L’évolution de la représentation du relief

Les procédés de représentation du relief n’ont que très peu évolué jusqu’à la fin du XVIIIe siècle pour plusieurs raisons :

L’état des connaissances scientifiques, faute de relevés altimétriques et de nivellement, ne permet qu’une représentation imagée du paysage   et des formes du terrain.

L’état des pratiques artistiques, emprisonne la figuration du relief dans un code pictural essentiellement « réaliste » dont le meilleur résultat est la perspective cavalière superposée au plan. Peu à peu s’impose la projection horizontale qui permet des représentations moins figuratives mais encore éloignées de la réalité, ainsi que l’ombrage des pentes orientées à l’Est et au Sud, l’éclairage venant du Nord-Ouest, comme pour les dessins d’architecture.

Le poids des mentalités fait que la montagne demeure répulsive, même après la publication des théories de Buache, et que les astronomes et les géographes reculent à y faire des observations directes.
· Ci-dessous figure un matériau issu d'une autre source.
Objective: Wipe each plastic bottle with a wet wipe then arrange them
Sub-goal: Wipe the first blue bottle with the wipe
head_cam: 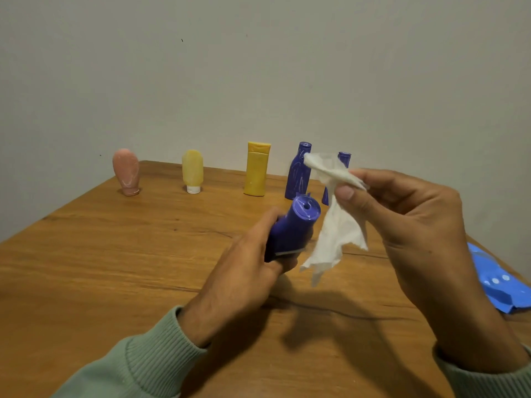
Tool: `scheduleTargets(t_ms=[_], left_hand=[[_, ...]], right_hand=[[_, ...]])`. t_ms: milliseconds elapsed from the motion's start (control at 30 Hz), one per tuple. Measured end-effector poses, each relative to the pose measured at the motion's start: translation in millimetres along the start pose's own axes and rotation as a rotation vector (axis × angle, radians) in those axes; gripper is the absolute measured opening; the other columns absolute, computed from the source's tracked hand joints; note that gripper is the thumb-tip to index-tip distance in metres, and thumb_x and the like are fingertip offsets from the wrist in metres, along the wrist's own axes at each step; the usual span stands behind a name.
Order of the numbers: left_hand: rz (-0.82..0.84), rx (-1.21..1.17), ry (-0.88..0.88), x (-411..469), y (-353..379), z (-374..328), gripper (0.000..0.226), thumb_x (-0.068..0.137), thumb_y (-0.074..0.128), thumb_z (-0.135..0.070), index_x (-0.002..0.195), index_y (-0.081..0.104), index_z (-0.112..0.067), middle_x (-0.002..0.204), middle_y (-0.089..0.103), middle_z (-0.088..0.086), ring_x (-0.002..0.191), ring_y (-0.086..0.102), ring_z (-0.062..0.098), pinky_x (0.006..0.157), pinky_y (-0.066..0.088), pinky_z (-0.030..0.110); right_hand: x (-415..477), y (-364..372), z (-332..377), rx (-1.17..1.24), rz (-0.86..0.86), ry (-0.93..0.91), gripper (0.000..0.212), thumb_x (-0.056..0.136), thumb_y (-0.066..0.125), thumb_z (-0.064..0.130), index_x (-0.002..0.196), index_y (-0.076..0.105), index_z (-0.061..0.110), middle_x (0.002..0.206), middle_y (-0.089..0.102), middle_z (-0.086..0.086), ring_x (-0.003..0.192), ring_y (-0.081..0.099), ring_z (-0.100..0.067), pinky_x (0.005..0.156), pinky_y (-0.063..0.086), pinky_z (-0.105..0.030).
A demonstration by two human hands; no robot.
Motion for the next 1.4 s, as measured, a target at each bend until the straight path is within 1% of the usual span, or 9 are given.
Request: scheduleTargets(t_ms=[100, 300, 367, 500, 767, 967, 1133, 1267, 1400], left_hand=[[-0.017, 0.032, -0.001, -1, -3, -1, 0.052, 0.080, 0.066, -0.003, 0.107, 0.049, -0.044, 0.094, 0.065, -0.014, 0.083, 0.061, 0.001, 0.076, 0.050, 0.033], [-0.013, 0.131, -0.026, -3, -3, -5, 0.060, 0.087, 0.067, -0.007, 0.114, 0.043, -0.056, 0.110, 0.063, -0.019, 0.102, 0.058, -0.003, 0.094, 0.050, 0.031], [0.007, 0.188, -0.062, -5, -1, -3, 0.059, 0.090, 0.063, -0.008, 0.131, 0.042, -0.045, 0.119, 0.060, -0.017, 0.111, 0.055, 0.001, 0.102, 0.047, 0.034], [0.032, 0.323, -0.016, -10, -1, -13, 0.064, 0.091, 0.059, -0.010, 0.135, 0.030, -0.047, 0.090, 0.041, -0.028, 0.099, 0.045, -0.005, 0.097, 0.044, 0.025], [0.035, 0.285, -0.048, -10, -2, -15, 0.059, 0.089, 0.059, -0.006, 0.134, 0.040, -0.039, 0.101, 0.054, -0.019, 0.096, 0.053, 0.002, 0.095, 0.050, 0.036], [0.025, 0.166, -0.067, -10, -1, -15, 0.057, 0.088, 0.060, -0.001, 0.129, 0.044, -0.038, 0.083, 0.046, -0.021, 0.078, 0.048, -0.001, 0.081, 0.045, 0.023], [0.028, 0.132, 0.011, -11, -1, -20, 0.063, 0.085, 0.058, 0.007, 0.105, 0.040, -0.050, 0.078, 0.048, -0.022, 0.075, 0.050, -0.022, 0.063, 0.040, 0.003], [-0.014, 0.077, 0.098, -9, -5, -22, 0.066, 0.081, 0.065, 0.007, 0.101, 0.049, -0.054, 0.095, 0.061, -0.036, 0.096, 0.053, -0.020, 0.074, 0.040, 0.000], [-0.044, 0.111, 0.138, -6, -6, -19, 0.066, 0.081, 0.071, -0.001, 0.118, 0.046, -0.050, 0.109, 0.057, -0.038, 0.100, 0.056, -0.013, 0.080, 0.040, 0.002]], right_hand=[[0, 6, -3, -0.066, 0.081, 0.026, 0.020, 0.072, 0.070, 0.016, 0.091, 0.071, 0.022, 0.084, 0.074, 0.005, 0.080, 0.070, -0.011, 0.065, 0.054, -0.018], [-3, 19, -1, -0.238, 0.258, -0.062, 0.019, 0.076, 0.070, 0.015, 0.094, 0.074, 0.021, 0.089, 0.071, 0.004, 0.086, 0.067, -0.015, 0.067, 0.055, -0.024], [-5, 22, 2, -0.336, 0.254, -0.135, 0.020, 0.075, 0.071, 0.020, 0.094, 0.074, 0.025, 0.088, 0.069, 0.006, 0.084, 0.064, -0.016, 0.065, 0.054, -0.027], [-5, 17, 5, -0.432, 0.107, -0.208, 0.021, 0.073, 0.070, 0.028, 0.094, 0.070, 0.027, 0.080, 0.063, 0.008, 0.072, 0.056, -0.013, 0.056, 0.046, -0.014], [-8, 22, 14, -0.482, 0.159, -0.299, 0.021, 0.074, 0.073, 0.029, 0.094, 0.066, 0.031, 0.077, 0.058, 0.013, 0.071, 0.053, -0.003, 0.057, 0.041, -0.007], [-5, 18, 13, -0.423, 0.175, -0.254, 0.019, 0.073, 0.071, 0.034, 0.090, 0.065, 0.039, 0.078, 0.062, 0.011, 0.074, 0.057, -0.014, 0.057, 0.049, -0.019], [-4, 16, 18, -0.435, 0.159, -0.282, 0.019, 0.072, 0.070, 0.031, 0.091, 0.067, 0.032, 0.077, 0.061, 0.012, 0.073, 0.056, -0.010, 0.057, 0.045, -0.012], [-1, 4, 19, -0.427, 0.030, -0.303, 0.020, 0.074, 0.076, 0.025, 0.091, 0.068, 0.030, 0.077, 0.065, 0.007, 0.069, 0.059, -0.013, 0.056, 0.047, -0.019], [6, -14, 12, -0.165, -0.006, -0.128, 0.018, 0.073, 0.075, 0.016, 0.091, 0.074, 0.016, 0.083, 0.073, -0.002, 0.078, 0.069, -0.019, 0.069, 0.057, -0.034]])
Point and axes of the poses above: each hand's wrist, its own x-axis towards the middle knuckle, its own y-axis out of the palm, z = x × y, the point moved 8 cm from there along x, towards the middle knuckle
L’intérêt stratégique ou sécuritaire pousse les autorités à garder secrètes les informations relatives à des asiles de brigands et de marrons qui peuvent, en cas d’invasion, servir de réduit défensif [1].

Durant la première moitié du XVIIIe siècle, la figuration du relief ne change pas fondamentalement. Nicolas de Fer (1646-1720), sur la carte n° 129 de son l’Atlas Curieux, imprimé à Paris en 1705, innove cependant par rapport à la mise en perspective cavalière inaugurée par Blondel, en figurant de façon réaliste les principales montagnes, ce que Jonnès et d’autres attribuent de façon erronée à Labat, dont l’œuvre (1722-1724) est bien postérieure.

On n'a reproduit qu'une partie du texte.